Um pouco de paz
((Wilson Cid, hoje, no "Jornal do Brasil" ))
Passado o carnaval, que tem competência para justificar tudo, até explicar a fuga dos bandidos perigosos de Mossoró, é preciso que o Brasil mereça um pouco de paz; safar-se desses dias de sobressaltos gerados pelo clima de desarmonia, como raras vezes se tem visto. Um pouco daquele ar puro, que não se respira no momento, não apenas na vida político-partidária, muito menos nas relações acidentadas entre os poderes. Neste passo, vale insistir no que tantas vezes já se indagou: a quem os destinos da sociedade brasileira poderiam confiar a busca de novo tempo de paz? Prioritariamente aos homens que têm a responsabilidade de governar. Mas qual deles?
Para arriscar um palpite, porém com base em evidências, ocorre que tão grave missão, sendo superior, talvez se ajustasse melhor à autoridade maior, o presidente da República. Até porque ninguém mais que ele chegou onde está, se não pelo voto expresso da maioria dos cidadãos; esses mesmos que hoje, pela viva voz das ruas e das tribunas, ou pela perplexidade silenciosa, gostariam de estar vivendo alguns dias sem tensões.

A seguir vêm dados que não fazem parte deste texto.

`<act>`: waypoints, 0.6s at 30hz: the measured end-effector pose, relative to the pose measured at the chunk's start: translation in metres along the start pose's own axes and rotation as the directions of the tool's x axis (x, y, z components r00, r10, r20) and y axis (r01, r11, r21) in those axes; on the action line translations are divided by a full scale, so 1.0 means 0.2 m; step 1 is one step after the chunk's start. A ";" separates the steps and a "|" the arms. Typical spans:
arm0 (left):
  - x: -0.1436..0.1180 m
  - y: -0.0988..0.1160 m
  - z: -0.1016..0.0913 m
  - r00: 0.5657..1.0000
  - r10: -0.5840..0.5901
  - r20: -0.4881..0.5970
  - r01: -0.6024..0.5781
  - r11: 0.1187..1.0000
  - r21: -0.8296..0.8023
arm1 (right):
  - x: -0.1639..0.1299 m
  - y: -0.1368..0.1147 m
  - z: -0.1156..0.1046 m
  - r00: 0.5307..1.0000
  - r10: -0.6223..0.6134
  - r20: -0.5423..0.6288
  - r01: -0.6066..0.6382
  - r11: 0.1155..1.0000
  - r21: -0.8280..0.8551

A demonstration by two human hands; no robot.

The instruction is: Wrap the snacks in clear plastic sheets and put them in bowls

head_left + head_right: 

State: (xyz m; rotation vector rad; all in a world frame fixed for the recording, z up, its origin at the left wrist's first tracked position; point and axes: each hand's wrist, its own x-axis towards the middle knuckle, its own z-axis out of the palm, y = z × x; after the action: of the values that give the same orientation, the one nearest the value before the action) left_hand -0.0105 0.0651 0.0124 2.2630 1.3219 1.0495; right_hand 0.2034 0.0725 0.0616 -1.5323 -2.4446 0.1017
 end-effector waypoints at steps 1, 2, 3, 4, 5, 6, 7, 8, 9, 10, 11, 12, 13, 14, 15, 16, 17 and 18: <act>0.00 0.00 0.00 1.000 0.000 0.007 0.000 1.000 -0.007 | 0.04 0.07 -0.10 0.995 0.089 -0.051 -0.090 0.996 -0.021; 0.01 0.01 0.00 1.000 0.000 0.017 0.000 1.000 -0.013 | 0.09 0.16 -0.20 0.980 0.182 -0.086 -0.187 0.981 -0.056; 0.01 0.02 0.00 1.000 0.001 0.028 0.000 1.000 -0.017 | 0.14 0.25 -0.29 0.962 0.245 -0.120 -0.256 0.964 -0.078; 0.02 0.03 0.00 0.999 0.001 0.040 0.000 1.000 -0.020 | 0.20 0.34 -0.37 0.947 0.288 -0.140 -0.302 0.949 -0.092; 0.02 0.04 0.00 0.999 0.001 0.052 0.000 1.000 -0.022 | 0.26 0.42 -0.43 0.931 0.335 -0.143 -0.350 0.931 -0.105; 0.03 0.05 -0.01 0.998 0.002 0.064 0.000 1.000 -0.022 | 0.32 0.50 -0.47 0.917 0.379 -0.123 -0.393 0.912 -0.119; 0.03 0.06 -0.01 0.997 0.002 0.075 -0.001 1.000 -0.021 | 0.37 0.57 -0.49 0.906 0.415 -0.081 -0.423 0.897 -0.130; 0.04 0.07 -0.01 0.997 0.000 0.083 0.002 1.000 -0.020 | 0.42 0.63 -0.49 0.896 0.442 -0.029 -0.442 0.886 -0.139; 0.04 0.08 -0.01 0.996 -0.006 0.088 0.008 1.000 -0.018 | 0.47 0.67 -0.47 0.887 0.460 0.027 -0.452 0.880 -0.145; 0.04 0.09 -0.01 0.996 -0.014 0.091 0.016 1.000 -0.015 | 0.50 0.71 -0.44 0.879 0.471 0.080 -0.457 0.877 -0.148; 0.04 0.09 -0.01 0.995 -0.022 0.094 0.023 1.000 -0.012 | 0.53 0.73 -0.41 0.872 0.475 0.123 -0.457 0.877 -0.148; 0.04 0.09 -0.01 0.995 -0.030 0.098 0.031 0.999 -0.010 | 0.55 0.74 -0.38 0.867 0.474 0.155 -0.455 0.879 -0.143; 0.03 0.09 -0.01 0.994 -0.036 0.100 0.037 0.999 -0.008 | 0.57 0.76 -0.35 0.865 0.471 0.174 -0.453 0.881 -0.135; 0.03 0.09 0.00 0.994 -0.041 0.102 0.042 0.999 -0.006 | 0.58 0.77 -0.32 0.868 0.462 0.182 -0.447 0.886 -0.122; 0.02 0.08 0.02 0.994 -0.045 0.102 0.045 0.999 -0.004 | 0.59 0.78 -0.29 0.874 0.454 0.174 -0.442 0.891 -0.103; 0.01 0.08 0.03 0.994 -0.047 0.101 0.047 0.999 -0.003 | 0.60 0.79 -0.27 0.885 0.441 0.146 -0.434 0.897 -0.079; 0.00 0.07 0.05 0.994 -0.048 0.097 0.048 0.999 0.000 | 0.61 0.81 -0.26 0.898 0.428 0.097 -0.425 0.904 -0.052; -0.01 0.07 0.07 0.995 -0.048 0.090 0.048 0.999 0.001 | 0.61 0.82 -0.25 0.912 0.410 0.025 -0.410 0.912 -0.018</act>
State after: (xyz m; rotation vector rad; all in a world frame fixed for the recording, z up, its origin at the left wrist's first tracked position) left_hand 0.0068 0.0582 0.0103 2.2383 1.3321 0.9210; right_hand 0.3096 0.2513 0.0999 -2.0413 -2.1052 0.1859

Voltando ao passado recente, o presidente da República talvez não sentisse, no começo de seu mandato, que acabaria mergulhado numa quadra de tamanhas apreensões e incertezas. Hoje, contudo, ele tem à mão dados mais que suficientes para saber que esbarrou com uma realidade diferente, e que precisa enfrentar, porque não é possível escondê-la nem afogá-la com excursão às pirâmides, à exótica Etiópia ou remexendo na história do Holocausto. E, se também periclita nosso prestígio no Exterior, eis a razão a mais para se dedicar às questões domésticas; aos problemas de uma nação hoje tomada de dúvidas.

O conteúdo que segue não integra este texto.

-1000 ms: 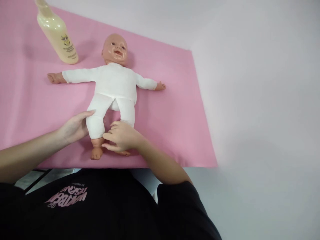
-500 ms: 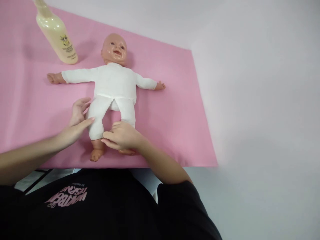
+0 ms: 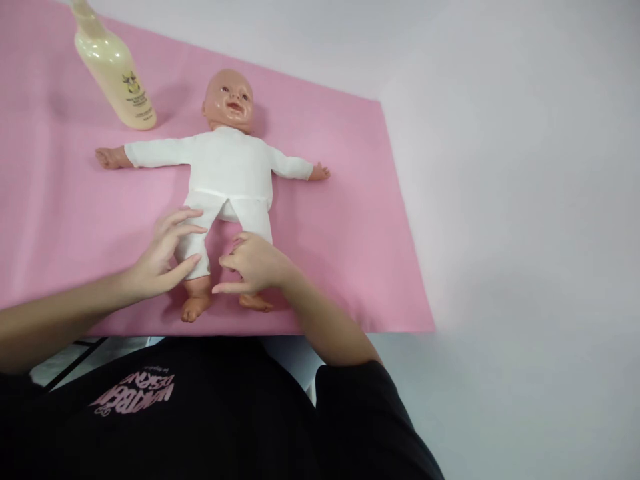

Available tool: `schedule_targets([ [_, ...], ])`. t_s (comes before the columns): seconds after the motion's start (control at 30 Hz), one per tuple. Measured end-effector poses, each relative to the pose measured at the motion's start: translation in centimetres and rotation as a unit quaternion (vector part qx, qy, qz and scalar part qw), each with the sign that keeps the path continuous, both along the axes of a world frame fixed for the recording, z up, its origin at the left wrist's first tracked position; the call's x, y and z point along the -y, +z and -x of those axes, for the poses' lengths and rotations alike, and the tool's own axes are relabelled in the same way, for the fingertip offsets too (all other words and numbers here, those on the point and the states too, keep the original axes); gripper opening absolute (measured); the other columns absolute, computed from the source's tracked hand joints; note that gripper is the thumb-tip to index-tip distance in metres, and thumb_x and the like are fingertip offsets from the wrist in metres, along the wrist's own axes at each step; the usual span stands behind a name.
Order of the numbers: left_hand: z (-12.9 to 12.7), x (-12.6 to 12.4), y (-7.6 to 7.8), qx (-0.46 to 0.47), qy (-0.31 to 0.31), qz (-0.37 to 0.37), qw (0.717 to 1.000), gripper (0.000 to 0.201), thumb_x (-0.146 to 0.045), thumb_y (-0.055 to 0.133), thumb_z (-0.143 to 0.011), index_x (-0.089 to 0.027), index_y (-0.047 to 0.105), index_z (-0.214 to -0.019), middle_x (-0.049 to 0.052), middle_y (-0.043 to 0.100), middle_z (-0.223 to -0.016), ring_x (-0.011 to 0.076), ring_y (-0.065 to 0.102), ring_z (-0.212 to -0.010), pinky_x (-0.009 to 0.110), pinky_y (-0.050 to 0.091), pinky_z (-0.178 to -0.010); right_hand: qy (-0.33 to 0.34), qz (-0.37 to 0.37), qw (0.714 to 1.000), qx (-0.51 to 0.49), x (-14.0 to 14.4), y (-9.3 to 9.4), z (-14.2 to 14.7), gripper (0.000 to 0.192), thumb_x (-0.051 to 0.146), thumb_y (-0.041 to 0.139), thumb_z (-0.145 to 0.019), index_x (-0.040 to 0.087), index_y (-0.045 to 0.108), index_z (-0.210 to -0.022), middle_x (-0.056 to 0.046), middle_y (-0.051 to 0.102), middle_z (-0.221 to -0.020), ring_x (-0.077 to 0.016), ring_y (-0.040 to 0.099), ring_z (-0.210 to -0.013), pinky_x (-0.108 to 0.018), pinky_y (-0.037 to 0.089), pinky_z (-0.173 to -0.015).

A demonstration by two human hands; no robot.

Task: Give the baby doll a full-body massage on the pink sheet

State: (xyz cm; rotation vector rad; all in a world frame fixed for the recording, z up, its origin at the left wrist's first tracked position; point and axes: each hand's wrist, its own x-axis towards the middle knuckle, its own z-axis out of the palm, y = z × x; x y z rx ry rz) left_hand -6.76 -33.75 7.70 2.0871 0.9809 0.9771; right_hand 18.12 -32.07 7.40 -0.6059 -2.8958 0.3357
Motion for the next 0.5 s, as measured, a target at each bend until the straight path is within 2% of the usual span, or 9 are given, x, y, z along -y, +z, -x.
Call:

O Brasil precisa de tranquilidade. Para tanto, num primeiro passo, talvez fosse conveniente que o presidente abandonasse ou adiasse sua fixação no principal adversário, o antecessor, porque à medida em que cuida excessivamente dele, vai sendo dominado por algo parecido com estado psicótico, e nisso levando o povo de arrastão. Lula não deixa dormir o leão que teme, mas dá a ele condições para promover mobilizações populares e denunciar a existência da ditadura velada, que, na pregação bolsonarista, é filha de concubinato do Executivo com o Supremo Tribunal. Evidente que é Lula quem oxigena o ex-presidente, conferindo-lhe, internamente e no Exterior, a imagem da resistência. Não é possível que ainda não tenha percebido isso.

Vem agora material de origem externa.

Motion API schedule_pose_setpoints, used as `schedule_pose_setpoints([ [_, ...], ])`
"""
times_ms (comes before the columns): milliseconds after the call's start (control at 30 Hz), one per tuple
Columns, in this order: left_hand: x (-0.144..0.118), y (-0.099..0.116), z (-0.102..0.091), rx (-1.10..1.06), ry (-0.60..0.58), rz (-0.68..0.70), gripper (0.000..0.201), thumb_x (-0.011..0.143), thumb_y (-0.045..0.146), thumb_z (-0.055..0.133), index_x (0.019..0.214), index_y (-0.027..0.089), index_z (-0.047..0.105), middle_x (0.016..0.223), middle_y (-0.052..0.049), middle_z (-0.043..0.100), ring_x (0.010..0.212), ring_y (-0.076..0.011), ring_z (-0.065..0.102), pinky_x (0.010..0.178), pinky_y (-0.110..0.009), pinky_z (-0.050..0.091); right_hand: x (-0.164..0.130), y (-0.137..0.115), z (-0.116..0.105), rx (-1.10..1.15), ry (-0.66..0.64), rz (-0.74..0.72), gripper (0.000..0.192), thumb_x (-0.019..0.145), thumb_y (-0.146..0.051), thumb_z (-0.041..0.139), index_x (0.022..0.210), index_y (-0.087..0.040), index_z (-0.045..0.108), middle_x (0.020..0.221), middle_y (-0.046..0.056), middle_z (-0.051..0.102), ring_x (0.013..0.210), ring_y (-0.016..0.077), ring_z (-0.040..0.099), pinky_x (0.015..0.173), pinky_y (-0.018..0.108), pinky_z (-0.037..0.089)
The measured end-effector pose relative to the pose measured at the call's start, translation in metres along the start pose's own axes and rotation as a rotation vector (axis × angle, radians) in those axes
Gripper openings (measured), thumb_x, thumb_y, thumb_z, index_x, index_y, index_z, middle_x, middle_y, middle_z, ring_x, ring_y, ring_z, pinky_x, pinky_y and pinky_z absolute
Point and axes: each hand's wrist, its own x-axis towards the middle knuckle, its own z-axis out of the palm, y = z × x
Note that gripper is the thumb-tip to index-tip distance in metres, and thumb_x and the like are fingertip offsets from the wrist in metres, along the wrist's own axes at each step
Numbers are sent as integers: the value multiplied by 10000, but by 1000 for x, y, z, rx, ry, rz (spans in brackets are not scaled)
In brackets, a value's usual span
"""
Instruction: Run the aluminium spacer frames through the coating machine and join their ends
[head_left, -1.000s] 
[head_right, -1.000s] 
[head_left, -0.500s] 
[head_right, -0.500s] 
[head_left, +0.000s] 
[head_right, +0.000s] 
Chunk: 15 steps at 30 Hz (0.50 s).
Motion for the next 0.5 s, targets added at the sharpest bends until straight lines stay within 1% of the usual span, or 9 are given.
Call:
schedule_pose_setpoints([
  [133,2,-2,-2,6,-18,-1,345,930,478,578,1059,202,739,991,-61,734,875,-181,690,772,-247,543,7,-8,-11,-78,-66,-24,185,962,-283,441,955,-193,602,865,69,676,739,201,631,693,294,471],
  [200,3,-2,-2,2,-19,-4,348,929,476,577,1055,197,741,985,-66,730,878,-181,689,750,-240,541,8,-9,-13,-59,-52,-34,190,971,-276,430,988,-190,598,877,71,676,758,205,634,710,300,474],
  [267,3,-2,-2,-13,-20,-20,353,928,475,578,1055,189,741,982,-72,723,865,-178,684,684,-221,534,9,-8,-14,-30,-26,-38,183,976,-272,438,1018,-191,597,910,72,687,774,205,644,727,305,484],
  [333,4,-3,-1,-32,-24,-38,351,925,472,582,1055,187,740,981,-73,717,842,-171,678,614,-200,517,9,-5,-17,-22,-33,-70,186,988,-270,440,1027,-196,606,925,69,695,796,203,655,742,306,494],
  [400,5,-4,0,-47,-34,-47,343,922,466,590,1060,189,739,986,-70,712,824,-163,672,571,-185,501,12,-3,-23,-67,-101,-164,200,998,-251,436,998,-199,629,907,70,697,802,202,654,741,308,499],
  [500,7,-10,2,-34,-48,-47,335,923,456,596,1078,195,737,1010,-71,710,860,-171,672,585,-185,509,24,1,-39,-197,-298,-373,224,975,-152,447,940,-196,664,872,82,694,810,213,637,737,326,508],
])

O presidente andaria bem se, desocupado das preocupações com fantasmas, mas rigorosamente consciente do momento delicado que vivemos, passasse a dedicar todos os esforços para pacificar a vida nacional, liderando conduta civilizada na divergência das questões políticas, sem os embates agressivos que tanto preocupam. Na verdade, sem deixar de ser presidente, ser mais estadista, construir a paz, remover conflitos estéreis. É uma exigência da hora.
Pode ser apenas mera opinião ou devaneio, mas se ele conseguisse mudar o rumo de suas preocupações, abraçando amplo projeto de pacificação, certamente os demais poderes não teriam como deixar de imitá-lo. O exemplo, quando vindo de cima, exerce a força da atração. A começar pelo Legislativo, que poderia se sentir menos animado a exigir coisas que escapam de suas responsabilidades, e não postular o que a moralidade pública não recomenda, mas condena.
Por extensão e por natural consequência, ouve-se dizer que, estando o presidente da República empenhado nessa missão heroica, o próprio Supremo Tribunal Federal passaria a se resguardar nos limites que lhe impõe a Constituição; e assim, diferentemente do que hoje se vê, desaquecer as relações com o Congresso, o que tem alimentado justificadas preocupações, independentemente de o presidente da corte afirmar que os poderes andam em harmonia. Porque, dizendo isso, o ministro Barroso apenas prega o desejável, não o realizado.
Os fatos e suas consequências para outra coisa não têm servido se não jogar no colo do presidente a urgência de um plano de paz, que talvez só possa recompensá-lo num futuro mais distante, mas é urgente e impostergável. Espera-se que nos convescotes palacianos alguém troque ideias com ele sobre isso.